AIM OF THE TASK
Give the lines below again exactly, starting with the line that holds "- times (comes" and going on through the line that holds "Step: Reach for".

RECORDED INFORMATION
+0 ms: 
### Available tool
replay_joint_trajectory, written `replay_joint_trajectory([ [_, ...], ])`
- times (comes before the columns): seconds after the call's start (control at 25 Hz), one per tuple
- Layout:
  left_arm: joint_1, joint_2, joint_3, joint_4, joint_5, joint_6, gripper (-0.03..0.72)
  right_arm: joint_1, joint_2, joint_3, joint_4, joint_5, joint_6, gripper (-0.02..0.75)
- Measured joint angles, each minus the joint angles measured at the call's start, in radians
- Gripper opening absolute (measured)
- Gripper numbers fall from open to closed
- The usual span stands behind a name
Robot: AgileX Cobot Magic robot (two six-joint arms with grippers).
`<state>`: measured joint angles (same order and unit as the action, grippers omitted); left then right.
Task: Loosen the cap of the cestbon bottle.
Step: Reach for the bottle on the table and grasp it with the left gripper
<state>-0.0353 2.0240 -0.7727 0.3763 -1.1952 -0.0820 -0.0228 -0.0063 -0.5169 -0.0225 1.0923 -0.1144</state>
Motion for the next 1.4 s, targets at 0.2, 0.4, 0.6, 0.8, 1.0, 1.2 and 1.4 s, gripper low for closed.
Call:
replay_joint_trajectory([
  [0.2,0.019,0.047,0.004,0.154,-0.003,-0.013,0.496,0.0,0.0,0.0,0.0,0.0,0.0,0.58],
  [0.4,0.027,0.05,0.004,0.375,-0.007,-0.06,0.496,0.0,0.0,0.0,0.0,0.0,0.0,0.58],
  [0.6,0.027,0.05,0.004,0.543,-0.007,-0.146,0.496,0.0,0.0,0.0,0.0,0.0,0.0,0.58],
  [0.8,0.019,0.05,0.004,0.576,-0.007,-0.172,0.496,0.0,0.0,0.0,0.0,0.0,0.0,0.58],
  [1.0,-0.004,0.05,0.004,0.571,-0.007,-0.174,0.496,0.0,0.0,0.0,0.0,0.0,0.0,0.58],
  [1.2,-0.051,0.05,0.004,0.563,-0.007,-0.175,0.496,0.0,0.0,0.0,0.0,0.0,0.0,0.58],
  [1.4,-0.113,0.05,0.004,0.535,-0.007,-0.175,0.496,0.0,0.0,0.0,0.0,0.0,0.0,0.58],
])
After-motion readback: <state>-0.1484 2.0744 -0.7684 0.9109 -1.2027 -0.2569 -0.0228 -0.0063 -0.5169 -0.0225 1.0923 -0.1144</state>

FINAL ANSWER
- times (comes before the columns): seconds after the call's start (control at 25 Hz), one per tuple
- Layout:
  left_arm: joint_1, joint_2, joint_3, joint_4, joint_5, joint_6, gripper (-0.03..0.72)
  right_arm: joint_1, joint_2, joint_3, joint_4, joint_5, joint_6, gripper (-0.02..0.75)
- Measured joint angles, each minus the joint angles measured at the call's start, in radians
- Gripper opening absolute (measured)
- Gripper numbers fall from open to closed
- The usual span stands behind a name
Robot: AgileX Cobot Magic robot (two six-joint arms with grippers).
`<state>`: measured joint angles (same order and unit as the action, grippers omitted); left then right.
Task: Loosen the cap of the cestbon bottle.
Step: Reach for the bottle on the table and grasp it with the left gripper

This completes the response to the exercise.